A great leader of Ngāti Kahungunu has been returned to his home. Professor Piri Sciascia now lies in state at Rongomaraeroa Marae in Pōrangahau, Hawke's Bay. He is surrounded by his loved ones who are mourning the loss of a stalwart of haka, Māori language and tikanga.
In the coming days, the masses are expected to converge on the marae to pay homage and bid him a final farewell.
"He Toi Whakairo, He Mana Tangata." Where there is artistic excellence there is human dignity, Ngāti Kahungunu say Piri Sciascia was the embodiment of this saying.
Piri's younger sister, Raina Ferris, says, "He was that son who sat at the feet of his elder Pāpā Frank, he was a mokopuna chosen because of the knowledge he had, Piri grew up in that world. He went to Te Aute College where his knowledge and skills increased and that was the beginning of his journey. He was that son who cared for people and was very hospitable. He took great care of his family, his home and the elderly."
Raina is married to Doc Ferris, Piri's brother-in-law. "From way back, he was one of those guardians for ancestral knowledge for this area, particularly the history of Ngāti Kere, Ngāti Pihere, Ngāti Manuhiri, with links to Korongata and to Te Whatuiāpiti. At Korongata is Hikawera, the ancestor of Ngāti Pōporo, that was Piri's lineage," he says.
Ngāti Kahungunu chair Ngahiwi Tomoana says, "Ngāti Kahungunu are bereft at the passing of one of our tribe's greatest mouthpieces. Piri was the pinnacle of Ngāti Kahungunu, of Tākitimu waka from Tauranga, to the East Coast, to Kahungunu country to Mt Aoraki, to Ngāi Tahu country. Our statesman here has been silenced and our canoe, our people, are in mourning. Our marae mourns, our families mourn, we all are in a state of mourning."
While he has been rightly returned to Ngāti Kahungunu to be laid to rest, Piri also has ties to Ngāti Māmoe, Ngāi Tahu and Ngāti Rangitāne.
Raina Ferris says, "The Māori is not the only world of which we speak. You know we are Italian as well and he was super instrumental in our migration back to Italy to reconnect that whakapapa line. He played a huge part in that along with others."
"Oh, there's the Sciascia flag, so we have a Sciascia flag flying at the moment, and our Scottish genealogy as well. So genealogy is the most important thing," she says.
The gifts this man has left in his wake in arts and all arenas will forever be remembered.

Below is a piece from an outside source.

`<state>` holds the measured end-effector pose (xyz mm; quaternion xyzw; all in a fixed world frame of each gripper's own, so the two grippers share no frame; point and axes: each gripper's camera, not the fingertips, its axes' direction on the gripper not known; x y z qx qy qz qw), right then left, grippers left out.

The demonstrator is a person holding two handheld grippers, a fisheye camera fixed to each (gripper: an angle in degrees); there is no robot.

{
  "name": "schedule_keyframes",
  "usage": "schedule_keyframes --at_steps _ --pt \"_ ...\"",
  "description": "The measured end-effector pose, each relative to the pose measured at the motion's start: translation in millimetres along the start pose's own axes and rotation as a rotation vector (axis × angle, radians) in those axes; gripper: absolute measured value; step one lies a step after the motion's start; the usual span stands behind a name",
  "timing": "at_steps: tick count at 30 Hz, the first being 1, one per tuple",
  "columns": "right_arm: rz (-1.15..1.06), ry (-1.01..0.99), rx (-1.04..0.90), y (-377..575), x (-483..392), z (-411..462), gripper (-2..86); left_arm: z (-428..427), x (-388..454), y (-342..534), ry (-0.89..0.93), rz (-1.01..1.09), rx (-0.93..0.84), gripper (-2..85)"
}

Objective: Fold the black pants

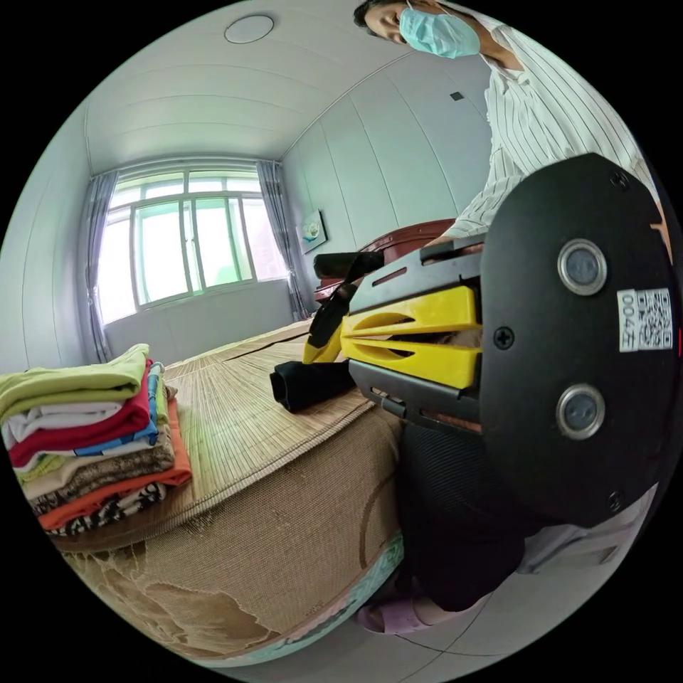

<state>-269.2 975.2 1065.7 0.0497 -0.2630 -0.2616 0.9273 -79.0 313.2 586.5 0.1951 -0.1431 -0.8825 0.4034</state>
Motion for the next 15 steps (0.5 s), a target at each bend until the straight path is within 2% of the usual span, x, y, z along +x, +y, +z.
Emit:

"He was the beginning of Tamatea Arikinui and his sisters. He was a very staunch supporter of the ability of women to stand and to learn the ancient Māori customs pertaining to the performing arts," Doc Ferris says.
Over the coming days, the masses are expected to descend onto the marae to bid a final farewell. The burial of this great leader is expected to take place on Wednesday.